● **DATA EXCERPT**
####################

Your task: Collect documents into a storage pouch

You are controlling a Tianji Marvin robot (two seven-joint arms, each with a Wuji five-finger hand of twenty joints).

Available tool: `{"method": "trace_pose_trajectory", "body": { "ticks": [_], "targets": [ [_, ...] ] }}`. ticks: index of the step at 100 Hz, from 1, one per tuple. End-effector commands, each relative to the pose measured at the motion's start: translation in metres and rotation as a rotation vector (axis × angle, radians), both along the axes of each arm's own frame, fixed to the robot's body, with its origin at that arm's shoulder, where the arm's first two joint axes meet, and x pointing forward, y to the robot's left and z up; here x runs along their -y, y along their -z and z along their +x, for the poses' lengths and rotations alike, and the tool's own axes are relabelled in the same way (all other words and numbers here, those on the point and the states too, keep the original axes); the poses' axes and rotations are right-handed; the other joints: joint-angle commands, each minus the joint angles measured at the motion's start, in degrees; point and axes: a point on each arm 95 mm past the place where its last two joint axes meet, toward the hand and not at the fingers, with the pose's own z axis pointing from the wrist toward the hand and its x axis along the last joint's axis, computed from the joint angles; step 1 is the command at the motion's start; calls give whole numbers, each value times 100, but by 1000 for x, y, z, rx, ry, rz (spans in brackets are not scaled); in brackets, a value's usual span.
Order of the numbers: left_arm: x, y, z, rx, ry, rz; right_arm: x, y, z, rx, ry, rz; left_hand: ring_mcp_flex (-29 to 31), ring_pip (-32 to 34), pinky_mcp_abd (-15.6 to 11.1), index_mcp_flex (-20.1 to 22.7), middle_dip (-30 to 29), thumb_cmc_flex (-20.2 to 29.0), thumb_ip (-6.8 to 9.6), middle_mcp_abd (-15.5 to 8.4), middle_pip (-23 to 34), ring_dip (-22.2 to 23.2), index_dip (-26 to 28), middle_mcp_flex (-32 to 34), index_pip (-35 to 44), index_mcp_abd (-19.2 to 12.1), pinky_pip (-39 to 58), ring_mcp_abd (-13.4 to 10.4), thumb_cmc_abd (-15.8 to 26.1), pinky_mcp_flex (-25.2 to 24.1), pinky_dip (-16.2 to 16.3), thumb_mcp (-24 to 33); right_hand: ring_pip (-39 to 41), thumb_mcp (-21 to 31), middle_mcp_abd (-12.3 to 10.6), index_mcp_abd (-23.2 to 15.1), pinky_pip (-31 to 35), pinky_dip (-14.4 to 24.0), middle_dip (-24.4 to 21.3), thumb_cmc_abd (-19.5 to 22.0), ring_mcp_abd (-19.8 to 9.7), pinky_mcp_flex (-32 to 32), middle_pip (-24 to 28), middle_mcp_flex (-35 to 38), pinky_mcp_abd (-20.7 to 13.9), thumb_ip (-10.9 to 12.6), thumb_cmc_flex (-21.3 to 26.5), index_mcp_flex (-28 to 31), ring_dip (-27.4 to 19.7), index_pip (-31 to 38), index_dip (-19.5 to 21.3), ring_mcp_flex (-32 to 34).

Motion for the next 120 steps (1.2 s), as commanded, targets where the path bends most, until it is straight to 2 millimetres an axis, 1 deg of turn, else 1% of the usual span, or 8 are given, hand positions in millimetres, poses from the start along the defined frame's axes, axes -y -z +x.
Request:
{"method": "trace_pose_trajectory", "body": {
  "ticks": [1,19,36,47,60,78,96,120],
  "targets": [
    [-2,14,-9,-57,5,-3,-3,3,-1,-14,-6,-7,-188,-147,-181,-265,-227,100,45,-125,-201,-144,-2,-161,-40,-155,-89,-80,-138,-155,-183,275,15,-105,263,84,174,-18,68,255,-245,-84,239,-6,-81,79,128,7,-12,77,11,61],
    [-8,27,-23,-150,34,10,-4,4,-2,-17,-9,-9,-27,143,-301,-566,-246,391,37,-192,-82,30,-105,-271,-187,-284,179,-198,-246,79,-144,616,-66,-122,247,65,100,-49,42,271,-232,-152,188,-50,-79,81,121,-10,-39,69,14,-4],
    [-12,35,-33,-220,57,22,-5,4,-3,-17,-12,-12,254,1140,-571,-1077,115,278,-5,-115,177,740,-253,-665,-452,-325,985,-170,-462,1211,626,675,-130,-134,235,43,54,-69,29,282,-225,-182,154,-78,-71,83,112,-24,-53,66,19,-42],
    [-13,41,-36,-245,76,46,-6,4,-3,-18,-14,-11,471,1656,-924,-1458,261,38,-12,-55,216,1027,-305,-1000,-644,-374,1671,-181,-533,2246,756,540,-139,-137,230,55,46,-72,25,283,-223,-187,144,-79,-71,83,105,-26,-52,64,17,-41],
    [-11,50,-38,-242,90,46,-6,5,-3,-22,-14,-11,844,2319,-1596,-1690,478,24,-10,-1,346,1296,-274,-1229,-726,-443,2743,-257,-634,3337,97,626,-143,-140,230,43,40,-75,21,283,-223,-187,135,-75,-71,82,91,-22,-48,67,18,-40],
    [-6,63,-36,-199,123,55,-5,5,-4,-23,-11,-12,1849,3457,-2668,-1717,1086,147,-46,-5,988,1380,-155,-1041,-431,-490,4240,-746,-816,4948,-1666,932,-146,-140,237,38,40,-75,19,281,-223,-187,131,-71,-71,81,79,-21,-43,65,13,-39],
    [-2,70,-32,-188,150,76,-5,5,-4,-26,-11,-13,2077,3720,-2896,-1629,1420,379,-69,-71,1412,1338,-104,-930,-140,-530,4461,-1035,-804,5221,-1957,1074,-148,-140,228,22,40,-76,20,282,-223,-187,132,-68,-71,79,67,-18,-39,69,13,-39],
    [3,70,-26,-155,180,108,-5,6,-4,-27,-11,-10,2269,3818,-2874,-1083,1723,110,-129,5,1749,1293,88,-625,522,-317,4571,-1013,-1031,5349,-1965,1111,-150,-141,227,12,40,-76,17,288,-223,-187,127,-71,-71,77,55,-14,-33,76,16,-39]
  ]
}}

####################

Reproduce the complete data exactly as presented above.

Your task: Collect documents into a storage pouch

You are controlling a Tianji Marvin robot (two seven-joint arms, each with a Wuji five-finger hand of twenty joints).

Available tool: `{"method": "trace_pose_trajectory", "body": { "ticks": [_], "targets": [ [_, ...] ] }}`. ticks: index of the step at 100 Hz, from 1, one per tuple. End-effector commands, each relative to the pose measured at the motion's start: translation in metres and rotation as a rotation vector (axis × angle, radians), both along the axes of each arm's own frame, fixed to the robot's body, with its origin at that arm's shoulder, where the arm's first two joint axes meet, and x pointing forward, y to the robot's left and z up; here x runs along their -y, y along their -z and z along their +x, for the poses' lengths and rotations alike, and the tool's own axes are relabelled in the same way (all other words and numbers here, those on the point and the states too, keep the original axes); the poses' axes and rotations are right-handed; the other joints: joint-angle commands, each minus the joint angles measured at the motion's start, in degrees; point and axes: a point on each arm 95 mm past the place where its last two joint axes meet, toward the hand and not at the fingers, with the pose's own z axis pointing from the wrist toward the hand and its x axis along the last joint's axis, computed from the joint angles; step 1 is the command at the motion's start; calls give whole numbers, each value times 100, but by 1000 for x, y, z, rx, ry, rz (spans in brackets are not scaled); in brackets, a value's usual span.
Order of the numbers: left_arm: x, y, z, rx, ry, rz; right_arm: x, y, z, rx, ry, rz; left_hand: ring_mcp_flex (-29 to 31), ring_pip (-32 to 34), pinky_mcp_abd (-15.6 to 11.1), index_mcp_flex (-20.1 to 22.7), middle_dip (-30 to 29), thumb_cmc_flex (-20.2 to 29.0), thumb_ip (-6.8 to 9.6), middle_mcp_abd (-15.5 to 8.4), middle_pip (-23 to 34), ring_dip (-22.2 to 23.2), index_dip (-26 to 28), middle_mcp_flex (-32 to 34), index_pip (-35 to 44), index_mcp_abd (-19.2 to 12.1), pinky_pip (-39 to 58), ring_mcp_abd (-13.4 to 10.4), thumb_cmc_abd (-15.8 to 26.1), pinky_mcp_flex (-25.2 to 24.1), pinky_dip (-16.2 to 16.3), thumb_mcp (-24 to 33); right_hand: ring_pip (-39 to 41), thumb_mcp (-21 to 31), middle_mcp_abd (-12.3 to 10.6), index_mcp_abd (-23.2 to 15.1), pinky_pip (-31 to 35), pinky_dip (-14.4 to 24.0), middle_dip (-24.4 to 21.3), thumb_cmc_abd (-19.5 to 22.0), ring_mcp_abd (-19.8 to 9.7), pinky_mcp_flex (-32 to 32), middle_pip (-24 to 28), middle_mcp_flex (-35 to 38), pinky_mcp_abd (-20.7 to 13.9), thumb_ip (-10.9 to 12.6), thumb_cmc_flex (-21.3 to 26.5), index_mcp_flex (-28 to 31), ring_dip (-27.4 to 19.7), index_pip (-31 to 38), index_dip (-19.5 to 21.3), ring_mcp_flex (-32 to 34).

Motion for the next 120 steps (1.2 s), as commanded, targets where the path bends most, until it is straight to 2 millimetres an axis, 1 deg of turn, else 1% of the usual span, or 8 are given, hand positions in millimetres, poses from the start along the defined frame's axes, axes -y -z +x.
Request:
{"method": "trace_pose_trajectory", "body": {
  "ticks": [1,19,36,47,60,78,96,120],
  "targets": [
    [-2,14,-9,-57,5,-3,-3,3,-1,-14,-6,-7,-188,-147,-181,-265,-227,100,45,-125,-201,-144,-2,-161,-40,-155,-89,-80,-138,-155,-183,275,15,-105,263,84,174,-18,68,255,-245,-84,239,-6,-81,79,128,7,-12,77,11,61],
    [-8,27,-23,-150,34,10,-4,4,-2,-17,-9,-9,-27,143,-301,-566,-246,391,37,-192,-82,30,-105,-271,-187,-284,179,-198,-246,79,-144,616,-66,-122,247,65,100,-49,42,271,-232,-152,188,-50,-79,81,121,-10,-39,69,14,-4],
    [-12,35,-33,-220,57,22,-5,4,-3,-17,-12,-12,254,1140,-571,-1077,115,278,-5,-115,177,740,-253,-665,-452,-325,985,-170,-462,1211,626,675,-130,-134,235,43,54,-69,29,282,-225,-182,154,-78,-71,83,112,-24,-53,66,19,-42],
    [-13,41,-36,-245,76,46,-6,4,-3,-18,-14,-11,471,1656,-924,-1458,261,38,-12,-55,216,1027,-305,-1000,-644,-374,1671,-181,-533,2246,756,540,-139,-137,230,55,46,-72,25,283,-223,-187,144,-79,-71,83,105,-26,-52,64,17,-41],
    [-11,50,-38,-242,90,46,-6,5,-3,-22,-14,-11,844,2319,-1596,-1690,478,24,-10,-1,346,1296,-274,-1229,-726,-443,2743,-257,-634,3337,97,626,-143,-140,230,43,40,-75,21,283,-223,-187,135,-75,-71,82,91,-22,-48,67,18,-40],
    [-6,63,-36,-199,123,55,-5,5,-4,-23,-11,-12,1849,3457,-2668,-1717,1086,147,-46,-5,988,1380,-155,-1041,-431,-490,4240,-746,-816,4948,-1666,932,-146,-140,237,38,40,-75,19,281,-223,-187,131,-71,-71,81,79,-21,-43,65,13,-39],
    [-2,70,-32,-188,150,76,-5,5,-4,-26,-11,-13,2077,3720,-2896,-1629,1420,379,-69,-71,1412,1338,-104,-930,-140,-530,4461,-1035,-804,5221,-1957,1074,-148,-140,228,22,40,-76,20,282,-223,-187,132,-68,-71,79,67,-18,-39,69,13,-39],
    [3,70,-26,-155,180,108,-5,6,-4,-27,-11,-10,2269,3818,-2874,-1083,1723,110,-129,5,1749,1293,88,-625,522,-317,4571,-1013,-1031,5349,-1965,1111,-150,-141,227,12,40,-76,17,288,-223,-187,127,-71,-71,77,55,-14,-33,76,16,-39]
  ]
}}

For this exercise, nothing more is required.